“Mais um”: Contando Assassinatos na Periferia da Cidade Maravilhosa

mage-violence-300x225Léo Custódio* – Rio On Watch

Enquanto a seleção brasileira sofria a maior derrota de todos os tempos, Magé–minha cidade natal na região metropolitana do Rio de Janeiro–lamentava mais um assassinato. A tristeza e a revolta ao contar gols da Alemanha são metáforas de uma tragédia muito maior: a aparente ineficácia das políticas de segurança pública do Estado na periferia da capital carioca.

Um dia antes da goleada alemã sobre o Brasil, mandaram fechar todos os estabelecimentos em um bairro no centro de Magé.
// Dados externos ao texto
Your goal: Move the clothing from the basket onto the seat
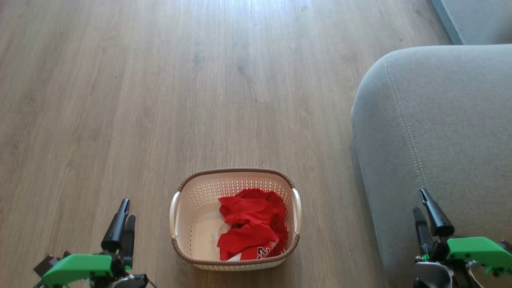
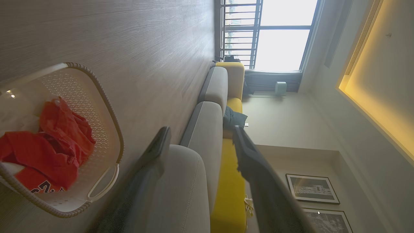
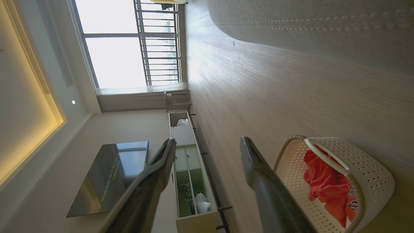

Era o luto imposto por um grupo criminoso pela morte de um rapaz. No mesmo dia eu conversei com um primo que mora no bairro onde decretaram o toque de recolher.

Perguntei a meu primo como estava a situação na vizinhança. “Está ruim. Esses dias tinha um lá andando com arma na mão. São meninos. Se continuar assim, de repente vamos vender a casa e sair de lá”.

Nunca tinha ouvido falar de toque de recolher no centro de Magé, mas conversas sobre assassinatos são cada vez mais regulares. Homicídios têm ocorrido na cidade numa frequência tão espantosa quanto os gols da Alemanha. No cotidiano de Magé, as pessoas também se perguntam “mais um?!” a cada notícia de assassinato na cidade.

A lista de alguns casos recentes é assustadora. Em outubro, mataram um e feriram seis em um tiroteio na porta de um clube. Em novembro, mataram uma advogada, seu pai e sua mãe na porta de casa. Em março, mataram dois e feriram cinco numa pizzaria. Entre abril e maio, mataram dois no mesmo bairro. Em maio, mataram um policial e feriram outros dois. Em junho, mataram e feriram pessoas que tinham participado de uma festa junina. No fim de junho, mataram um rapaz na casa da namorada.

Respostas para quem matou quem e o porquê são raras. Apesar das investigações, a maioria dos casos permanece sem explicação. Com tudo isso, Magé é uma cidade onde rumores nas ruas e na Internet simbolizam a retroalimentação entre desinformação e o medo. Nos casos que listei, diz-se que algumas vítimas estavam envolvidas em grupos criminosos. Outras, no entanto, foram vítimas sem envolvimento nas crescentes disputas entre grupos rivais.

Nas conversas pela cidade, as disputas são vistas como consequência das UPPs na capital do Estado. A questão da migração de traficantes é controversa. O Secretário de Segurança do Estado, José Mariano Beltrame, diz não haver evidência da fuga de criminosos cariocas para outras localidades. Mas a avaliação oficial não condiz com a vivência na periferia da capital. Nos últimos meses, moradores de Magé relatam que muitos dos criminosos são pessoas desconhecidas. Em vários bairros também aumentaram pixações com siglas de facções da capital. Como consequência, muitos moradores da cidade evitam visitar amigos e parentes por medo de serem identificados como moradores de bairros rivais.

Se negar a migração parece um equívoco, atribuir os crimes somente aos novos criminosos também é problemático. Disputas e brigas entre bairros acontecem há décadas em Magé. A diferença atualmente parece estar no armamento disponível e na brutalidade dos confrontos. Dias depois do assassinato do policial, ouvi relatos surpresos de PMs que trabalham e moram na cidade. “Eles agora estão dando de fuzil, cara”, disse um policial indicando uma mudança na atuação de criminosos em Magé.

Uma das razões para a violência em Magé está na forma em que políticas estaduais são elaboradas. Uma análise recente dos indicadores oficiais da violência no Estado mostra que a atual política de segurança diminuiu os homicídios na capital carioca entre 2007 e 2014. Mas fora da capital, apesar da redução inicial, os homicídios estão aumentando. Hoje, mata-se na região metropolitana quase tanto quanto se matava em 2007. Ou seja, fora da capital as políticas de segurança pública do Estado não parecem ter sido tão eficazes.

A segurança foi aprovada durante a Copa em bairros turísticos , mas o oposto é sentido em Magé e na periferia da Cidade Maravilhosa. Enquanto assistíamos atônitos à “tragédia” da seleção em campo, mais uma família chorava uma tragédia de verdade: mataram mais um. Políticas públicas estaduais não devem se restringir a acalmar moradores e turistas nos bairros nobres. Senão, longe da praia e dos estádios, vamos continuar contando assassinatos como contamos os gols da Alemanha.

*Mestre em ciências sociais e doutorando na Escola de Comunicação, Mídia e Teatro da Universidade de Tampere, Finlândia. Em sua pesquisa de doutorado (2009-2015), Custódio investiga a trajetória em mídia-ativismo de moradores de favelas e periferias do Rio de Janeiro.